There had been formal introductions at the cemetery lodge but no conversation afterward. The German officials hunched under their own umbrellas. The plump medical examiner, whose name Charlie had caught as Wagner, kept looking accusingly at Charlie, as if their dawn misery was his personal fault. The embassy padre, now occupied in head-bent prayer, had earlier looked equally upset at Jackson’s umbrella. The priest himself didn’t have any covering. His hair and nose dripped. It was more crowded than originally intended inside the dank enclosure because of Charlie’s visit the previous day.

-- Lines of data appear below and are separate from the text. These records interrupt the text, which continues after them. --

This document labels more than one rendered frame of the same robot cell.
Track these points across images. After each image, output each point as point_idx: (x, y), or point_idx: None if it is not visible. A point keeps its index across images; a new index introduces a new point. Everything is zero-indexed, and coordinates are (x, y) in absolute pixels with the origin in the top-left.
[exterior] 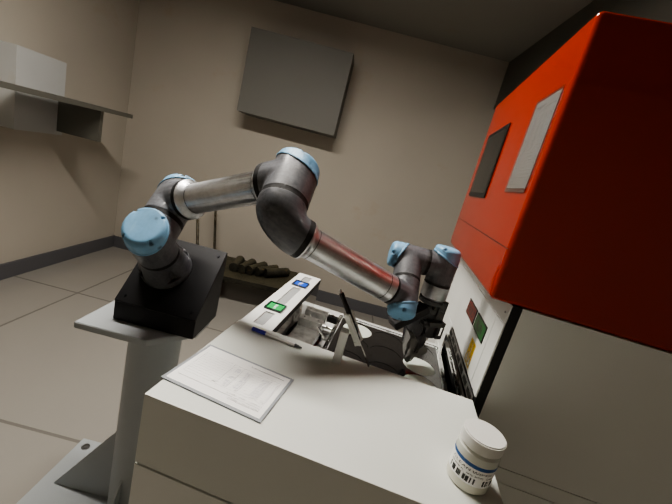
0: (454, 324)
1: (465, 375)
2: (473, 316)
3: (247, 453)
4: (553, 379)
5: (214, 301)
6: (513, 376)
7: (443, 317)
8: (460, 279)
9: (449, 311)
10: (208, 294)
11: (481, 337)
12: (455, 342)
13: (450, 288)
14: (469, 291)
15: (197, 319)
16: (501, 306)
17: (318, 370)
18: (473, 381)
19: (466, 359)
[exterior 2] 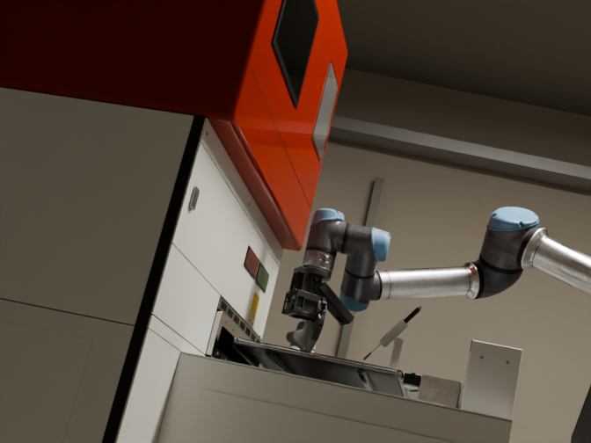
0: (224, 291)
1: (253, 332)
2: (256, 268)
3: None
4: None
5: (587, 427)
6: None
7: (290, 286)
8: (223, 209)
9: (207, 274)
10: (582, 408)
11: (266, 286)
12: (235, 312)
13: (198, 225)
14: (244, 235)
15: (572, 437)
16: (277, 251)
17: None
18: (259, 329)
19: (251, 318)
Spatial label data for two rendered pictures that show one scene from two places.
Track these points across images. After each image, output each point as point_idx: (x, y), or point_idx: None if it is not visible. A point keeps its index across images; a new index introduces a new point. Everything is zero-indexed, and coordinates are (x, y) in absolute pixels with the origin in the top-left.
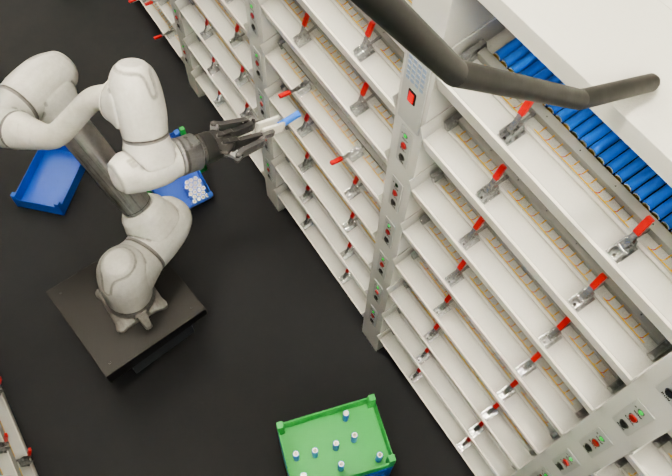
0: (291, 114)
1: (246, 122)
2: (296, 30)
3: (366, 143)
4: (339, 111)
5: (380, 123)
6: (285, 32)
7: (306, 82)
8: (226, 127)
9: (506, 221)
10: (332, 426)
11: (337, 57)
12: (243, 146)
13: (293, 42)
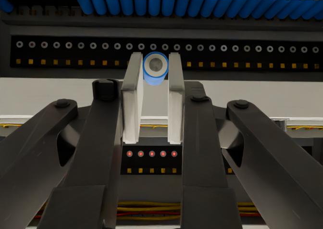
0: (158, 82)
1: (223, 146)
2: (299, 119)
3: None
4: None
5: (17, 118)
6: (322, 118)
7: None
8: (295, 224)
9: None
10: None
11: None
12: (69, 165)
13: (290, 118)
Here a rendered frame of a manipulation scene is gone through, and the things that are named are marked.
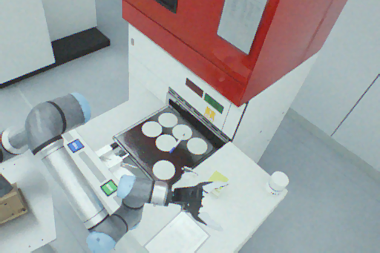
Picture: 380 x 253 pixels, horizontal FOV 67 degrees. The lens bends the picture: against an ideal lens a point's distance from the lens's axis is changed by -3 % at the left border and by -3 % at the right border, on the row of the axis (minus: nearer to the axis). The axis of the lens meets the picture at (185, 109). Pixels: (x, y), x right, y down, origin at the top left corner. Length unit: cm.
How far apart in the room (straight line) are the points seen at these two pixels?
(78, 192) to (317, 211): 206
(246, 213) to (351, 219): 160
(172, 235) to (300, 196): 163
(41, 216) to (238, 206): 81
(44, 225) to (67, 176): 50
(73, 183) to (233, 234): 63
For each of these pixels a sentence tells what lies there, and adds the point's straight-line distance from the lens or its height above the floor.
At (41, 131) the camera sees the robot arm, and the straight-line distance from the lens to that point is 93.
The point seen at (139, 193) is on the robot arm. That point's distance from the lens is 95.
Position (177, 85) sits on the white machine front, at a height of 103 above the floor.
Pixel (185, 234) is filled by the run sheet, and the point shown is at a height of 97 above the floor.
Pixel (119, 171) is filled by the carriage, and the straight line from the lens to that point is 139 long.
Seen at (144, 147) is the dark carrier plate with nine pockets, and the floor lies 90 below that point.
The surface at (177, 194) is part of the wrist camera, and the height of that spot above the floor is 121.
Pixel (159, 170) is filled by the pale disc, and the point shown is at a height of 90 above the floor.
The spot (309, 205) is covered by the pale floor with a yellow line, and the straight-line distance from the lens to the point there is 264.
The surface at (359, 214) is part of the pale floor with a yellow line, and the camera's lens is 285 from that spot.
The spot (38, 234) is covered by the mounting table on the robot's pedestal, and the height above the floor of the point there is 82.
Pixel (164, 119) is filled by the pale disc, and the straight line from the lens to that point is 155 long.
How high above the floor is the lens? 207
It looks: 47 degrees down
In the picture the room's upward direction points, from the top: 11 degrees clockwise
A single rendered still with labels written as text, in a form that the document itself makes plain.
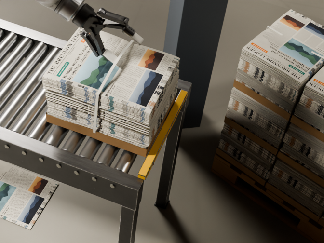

Charlie and Jackson had gone directly from the cemetery to the embassy and failed to find any official approach to account for the three recorded but untraceable visits, which, inexplicably in Charlie’s opinion, had caused the head of chancellery to send a second secretary today. His attendance had, in turn, ensured that of the previous day’s registration clerk, no longer patronizingly hostile but instead anxious for them to know she had gone through the entire ledger to ensure the slips hadn’t been wrongly indexed, which they hadn’t been, and a nervous official from the War Graves Commission, who’d assured Charlie there was nothing in their local Berlin directories, either, but that a full search was being carried out in London. Charlie acknowledged that the official motions had to be gone through and didn’t tell them they were wasting their time. He also didn’t tell Jackson.
The diggers were even more deeply immersed when they located the coffin, which they did at first by feel, and sunk even farther, up to their elbows, groping into the quagmire to slip lifting canvas beneath the casket.
There was a muffled, shoulder-shrugging conversation between the German officials before Wagner said to Charlie, “What are you looking for?”
Charlie shrugged back. “Whatever’s there.”
“Anything of forensic importance could be destroyed, attempting a preliminary examination in these conditions.”
“Don’t let’s try, then,” said Charlie, who’d already decided that, as he’d also decided that, remote though the possibility would have been, anything outside the coffin, at the bottom of the grave, would have been lost, too.
The embassy padre invited them all to pray as the slime-coated coffin came into view with a slurped, sucking sound, and Charlie dutifully bent his head with everyone else, wondering idly where God had been when Simon Norrington’s head had been blown off in Siberia, or, indeed, throughout the entire Second World War. Perhaps He’d been busy.
Instead of edging back against the sweating plastic to make room for the box, Charlie led the way out. The ambulance attendants, who’d so far remained dry inside their vehicle, emerged reluctantly to accept the body. Jackson promised the medical examiner he knew the way to the mortuary and the registration clerk and the War Graves officially repeated that they’d go on looking for the missing dockets and Charlie said he appreciated their continuing efforts. The cemetery official exchanged signed documents with the medical examiner.